На лице у Марьи Константиновны задрожали все черточки и точечки, как будто под кожей запрыгали мелкие иголочки, она миндально улыбнулась и сказала восторженно, задыхаясь:

— Итак, вы свободны, дорогая. Вы можете теперь высоко держать голову и смело глядеть людям в глаза. Отныне бог и люди благословят ваш союз с Иваном Андреичем. Это очаровательно. Я дрожу от радости, не нахожу слов. Милая, я буду вашей свахой… Мы с Никодимом Александрычем так любили вас, вы позволите нам благословить ваш законный, чистый союз. Когда, когда вы думаете венчаться?

— Я и не думала об этом, — сказала Надежда Федоровна, освобождая свои руки.

— Это невозможно, милая. Вы думали, думали!

— Ей-богу, не думала, — засмеялась Надежда Федоровна. — К чему нам венчаться? Я не вижу в этом никакой надобности. Будем жить, как жили.

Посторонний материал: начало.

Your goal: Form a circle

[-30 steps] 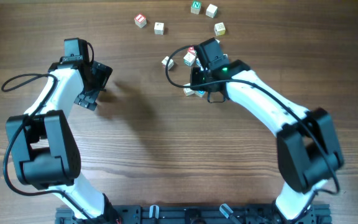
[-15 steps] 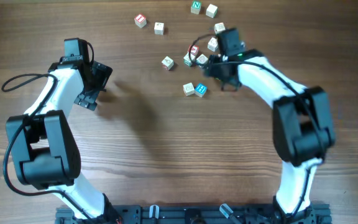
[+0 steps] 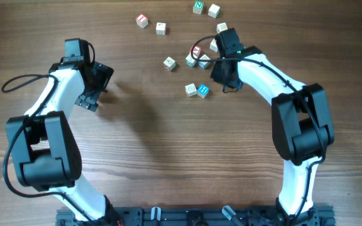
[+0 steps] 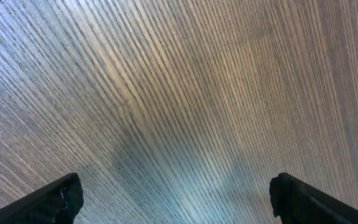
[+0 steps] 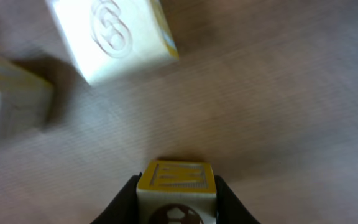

— Что вы говорите! — ужаснулась Марья Константиновна. — Ради бога, что вы говорите!

— Оттого, что мы повенчаемся, не станет лучше. Напротив, даже хуже. Мы потеряем свою свободу.

— Милая! Милая, что вы говорите! — вскрикнула Марья Константиновна, отступая назад и всплескивая руками. — Вы экстравагантны! Опомнитесь! Угомонитесь!

— То есть, как угомониться? Я еще не жила, а вы— угомонитесь!

Надежда Федоровна вспомнила, что она в самом деле еще не жила. Кончила курс в институте и вышла за нелюбимого человека, потом сошлась с Лаевским и всё время жила с ним на этом скучном, пустынном берегу в ожидании чего-то лучшего. Разве это жизнь?

«А повенчаться бы следовало…» — подумала она, но вспомнила про Кирилина и Ачмианова, покраснела и сказала:

— Нет, это невозможно. Если бы даже Иван Андреич стал просить меня об этом на коленях, то и тогда бы я отказалась.

Марья Константиновна минуту сидела молча на диване печальная, серьезная и глядела в одну точку, потом встала и проговорила холодно:

— Прощайте, милая! Извините, что побеспокоила. Хотя это для меня и не легко, но я должна сказать вам, что с этого дня между нами всё кончено и, несмотря на мое глубокое уважение к Ивану Андреичу, дверь моего дома для вас закрыта.